Work item: Without the pictures, can you quote each line below exactly?
(Beginning of Data provided)
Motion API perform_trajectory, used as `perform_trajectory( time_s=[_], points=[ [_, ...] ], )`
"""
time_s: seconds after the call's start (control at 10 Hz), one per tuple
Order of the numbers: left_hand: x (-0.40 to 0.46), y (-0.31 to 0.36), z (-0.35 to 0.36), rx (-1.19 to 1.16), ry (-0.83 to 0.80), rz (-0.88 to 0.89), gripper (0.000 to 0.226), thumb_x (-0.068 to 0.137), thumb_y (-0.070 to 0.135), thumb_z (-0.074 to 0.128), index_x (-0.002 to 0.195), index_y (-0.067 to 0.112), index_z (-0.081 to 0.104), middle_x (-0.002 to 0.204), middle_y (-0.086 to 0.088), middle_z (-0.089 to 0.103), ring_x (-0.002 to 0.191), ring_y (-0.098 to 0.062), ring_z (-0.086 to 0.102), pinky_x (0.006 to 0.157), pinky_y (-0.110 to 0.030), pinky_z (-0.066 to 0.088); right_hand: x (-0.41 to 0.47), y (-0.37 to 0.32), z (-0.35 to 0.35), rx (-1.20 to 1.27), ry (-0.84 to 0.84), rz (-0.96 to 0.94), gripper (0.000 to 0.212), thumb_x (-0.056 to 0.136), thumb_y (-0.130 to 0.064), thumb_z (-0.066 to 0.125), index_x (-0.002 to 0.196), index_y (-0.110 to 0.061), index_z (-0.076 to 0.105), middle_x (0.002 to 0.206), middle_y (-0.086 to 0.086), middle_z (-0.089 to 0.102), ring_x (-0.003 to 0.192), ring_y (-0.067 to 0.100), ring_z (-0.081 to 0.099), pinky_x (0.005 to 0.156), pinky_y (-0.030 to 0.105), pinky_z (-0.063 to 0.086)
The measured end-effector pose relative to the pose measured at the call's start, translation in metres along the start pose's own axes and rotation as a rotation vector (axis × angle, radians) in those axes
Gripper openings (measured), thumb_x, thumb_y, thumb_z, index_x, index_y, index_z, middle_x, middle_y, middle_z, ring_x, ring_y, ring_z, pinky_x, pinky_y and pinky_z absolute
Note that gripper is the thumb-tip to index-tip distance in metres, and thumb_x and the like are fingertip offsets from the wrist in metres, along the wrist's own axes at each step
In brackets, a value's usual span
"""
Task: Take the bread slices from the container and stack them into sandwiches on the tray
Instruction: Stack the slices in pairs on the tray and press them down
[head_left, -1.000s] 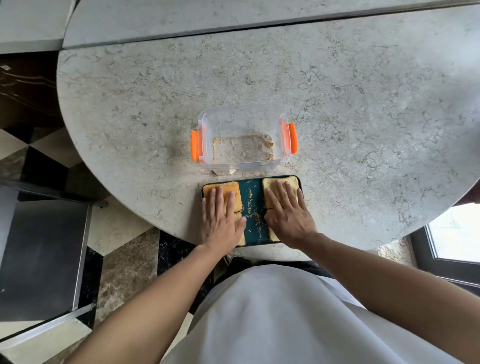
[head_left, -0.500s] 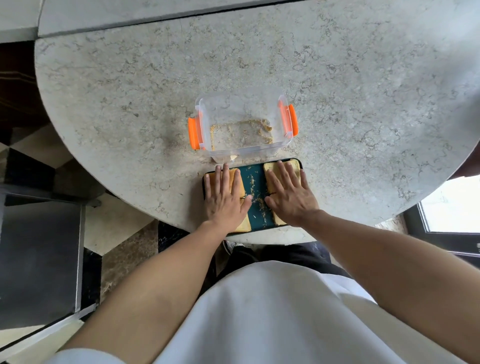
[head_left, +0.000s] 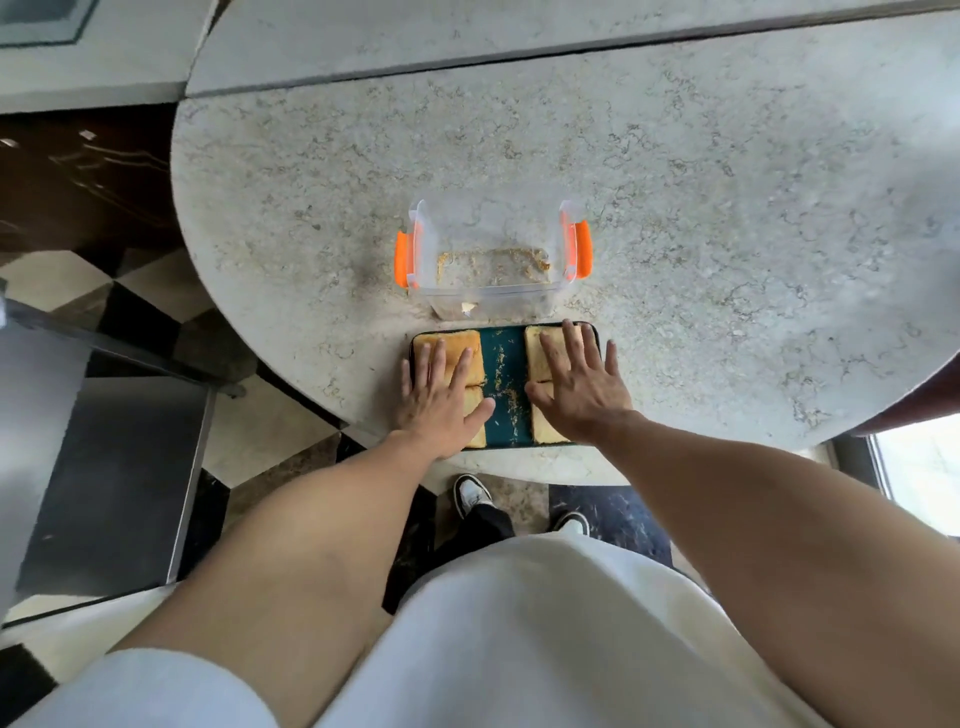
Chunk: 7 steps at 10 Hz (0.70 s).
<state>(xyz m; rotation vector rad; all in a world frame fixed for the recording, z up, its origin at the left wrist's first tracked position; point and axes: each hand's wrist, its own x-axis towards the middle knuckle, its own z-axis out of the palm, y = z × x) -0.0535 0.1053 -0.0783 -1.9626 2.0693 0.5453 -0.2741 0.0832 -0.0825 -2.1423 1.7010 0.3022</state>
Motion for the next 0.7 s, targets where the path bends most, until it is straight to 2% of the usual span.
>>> perform_trajectory(
  time_s=[0.2, 0.5, 0.6, 0.7],
  points=[
    [-0.007, 0.01, -0.01, 0.007, 0.036, -0.023, 0.083, 0.093, 0.069, 0.023, 0.157, 0.028, -0.01, 0.168, -0.012, -0.012, 0.153, -0.031, -0.016, 0.122, -0.053, -0.011, -0.007, 0.003, 0.001, -0.006, -0.054, -0.041, 0.085, 0.089, -0.074, 0.007, 0.158, -0.028, -0.011, 0.166, 0.008, -0.02, 0.152, 0.033, -0.02, 0.121, 0.058, -0.01],
    [-0.004, 0.011, -0.007, 0.021, 0.012, 0.021, 0.085, 0.092, 0.072, 0.023, 0.157, 0.027, -0.008, 0.168, -0.012, -0.011, 0.153, -0.03, -0.016, 0.121, -0.054, -0.012, -0.01, -0.003, 0.003, -0.026, -0.064, 0.007, 0.084, 0.092, -0.071, 0.013, 0.158, -0.027, -0.014, 0.165, 0.009, -0.022, 0.151, 0.033, -0.021, 0.121, 0.058, -0.009],
    [0.0, 0.006, -0.024, -0.054, 0.1, 0.068, 0.081, 0.09, 0.067, 0.036, 0.155, 0.022, 0.02, 0.164, -0.014, 0.02, 0.151, -0.032, 0.014, 0.122, -0.053, 0.008, -0.013, -0.012, -0.001, -0.022, -0.1, -0.002, 0.086, 0.092, -0.068, 0.024, 0.158, -0.026, -0.014, 0.166, 0.009, -0.021, 0.152, 0.034, -0.02, 0.121, 0.058, -0.006],
    [0.005, 0.0, -0.045, -0.115, 0.04, 0.133, 0.073, 0.089, 0.063, 0.044, 0.147, 0.02, 0.037, 0.154, -0.01, 0.04, 0.14, -0.031, 0.036, 0.114, -0.049, 0.031, -0.008, -0.014, -0.007, 0.032, -0.163, 0.015, 0.087, 0.093, -0.066, 0.031, 0.158, -0.027, -0.011, 0.167, 0.008, -0.018, 0.153, 0.034, -0.016, 0.122, 0.057, -0.004]
  ],
)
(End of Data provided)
Reply to the exercise:
Motion API perform_trajectory, used as `perform_trajectory( time_s=[_], points=[ [_, ...] ], )`
"""
time_s: seconds after the call's start (control at 10 Hz), one per tuple
Order of the numbers: left_hand: x (-0.40 to 0.46), y (-0.31 to 0.36), z (-0.35 to 0.36), rx (-1.19 to 1.16), ry (-0.83 to 0.80), rz (-0.88 to 0.89), gripper (0.000 to 0.226), thumb_x (-0.068 to 0.137), thumb_y (-0.070 to 0.135), thumb_z (-0.074 to 0.128), index_x (-0.002 to 0.195), index_y (-0.067 to 0.112), index_z (-0.081 to 0.104), middle_x (-0.002 to 0.204), middle_y (-0.086 to 0.088), middle_z (-0.089 to 0.103), ring_x (-0.002 to 0.191), ring_y (-0.098 to 0.062), ring_z (-0.086 to 0.102), pinky_x (0.006 to 0.157), pinky_y (-0.110 to 0.030), pinky_z (-0.066 to 0.088); right_hand: x (-0.41 to 0.47), y (-0.37 to 0.32), z (-0.35 to 0.35), rx (-1.20 to 1.27), ry (-0.84 to 0.84), rz (-0.96 to 0.94), gripper (0.000 to 0.212), thumb_x (-0.056 to 0.136), thumb_y (-0.130 to 0.064), thumb_z (-0.066 to 0.125), index_x (-0.002 to 0.196), index_y (-0.110 to 0.061), index_z (-0.076 to 0.105), middle_x (0.002 to 0.206), middle_y (-0.086 to 0.086), middle_z (-0.089 to 0.102), ring_x (-0.003 to 0.192), ring_y (-0.067 to 0.100), ring_z (-0.081 to 0.099), pinky_x (0.005 to 0.156), pinky_y (-0.030 to 0.105), pinky_z (-0.063 to 0.086)
The measured end-effector pose relative to the pose measured at the call's start, translation in metres along the start pose's own axes and rotation as a rotation vector (axis × angle, radians) in those axes
Gripper openings (measured), thumb_x, thumb_y, thumb_z, index_x, index_y, index_z, middle_x, middle_y, middle_z, ring_x, ring_y, ring_z, pinky_x, pinky_y and pinky_z absolute
Note that gripper is the thumb-tip to index-tip distance in metres, and thumb_x and the like are fingertip offsets from the wrist in metres, along the wrist's own axes at each step
In brackets, a value's usual span
"""
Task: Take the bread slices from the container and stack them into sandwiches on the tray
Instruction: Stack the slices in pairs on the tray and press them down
[head_left, -1.000s] 
[head_left, -0.500s] 
[head_left, +0.000s] 
Chunk: 7 steps at 10 Hz (0.70 s).
<state>(xyz m; rotation vector rad; all in a world frame fixed for the recording, z up, its origin at the left wrist's first tracked position; point and axes: each hand's wrist, its own x-axis towards the middle knuckle, its own z-axis out of the palm, y = z × x) -0.0535 0.1053 -0.0783 -1.9626 2.0693 0.5453 -0.2741 0.0832 -0.0825 -2.1423 1.7010 0.3022</state>
Motion for the next 0.7 s, targets where the path bends most, until it is straight to 2% of the usual span.
>>> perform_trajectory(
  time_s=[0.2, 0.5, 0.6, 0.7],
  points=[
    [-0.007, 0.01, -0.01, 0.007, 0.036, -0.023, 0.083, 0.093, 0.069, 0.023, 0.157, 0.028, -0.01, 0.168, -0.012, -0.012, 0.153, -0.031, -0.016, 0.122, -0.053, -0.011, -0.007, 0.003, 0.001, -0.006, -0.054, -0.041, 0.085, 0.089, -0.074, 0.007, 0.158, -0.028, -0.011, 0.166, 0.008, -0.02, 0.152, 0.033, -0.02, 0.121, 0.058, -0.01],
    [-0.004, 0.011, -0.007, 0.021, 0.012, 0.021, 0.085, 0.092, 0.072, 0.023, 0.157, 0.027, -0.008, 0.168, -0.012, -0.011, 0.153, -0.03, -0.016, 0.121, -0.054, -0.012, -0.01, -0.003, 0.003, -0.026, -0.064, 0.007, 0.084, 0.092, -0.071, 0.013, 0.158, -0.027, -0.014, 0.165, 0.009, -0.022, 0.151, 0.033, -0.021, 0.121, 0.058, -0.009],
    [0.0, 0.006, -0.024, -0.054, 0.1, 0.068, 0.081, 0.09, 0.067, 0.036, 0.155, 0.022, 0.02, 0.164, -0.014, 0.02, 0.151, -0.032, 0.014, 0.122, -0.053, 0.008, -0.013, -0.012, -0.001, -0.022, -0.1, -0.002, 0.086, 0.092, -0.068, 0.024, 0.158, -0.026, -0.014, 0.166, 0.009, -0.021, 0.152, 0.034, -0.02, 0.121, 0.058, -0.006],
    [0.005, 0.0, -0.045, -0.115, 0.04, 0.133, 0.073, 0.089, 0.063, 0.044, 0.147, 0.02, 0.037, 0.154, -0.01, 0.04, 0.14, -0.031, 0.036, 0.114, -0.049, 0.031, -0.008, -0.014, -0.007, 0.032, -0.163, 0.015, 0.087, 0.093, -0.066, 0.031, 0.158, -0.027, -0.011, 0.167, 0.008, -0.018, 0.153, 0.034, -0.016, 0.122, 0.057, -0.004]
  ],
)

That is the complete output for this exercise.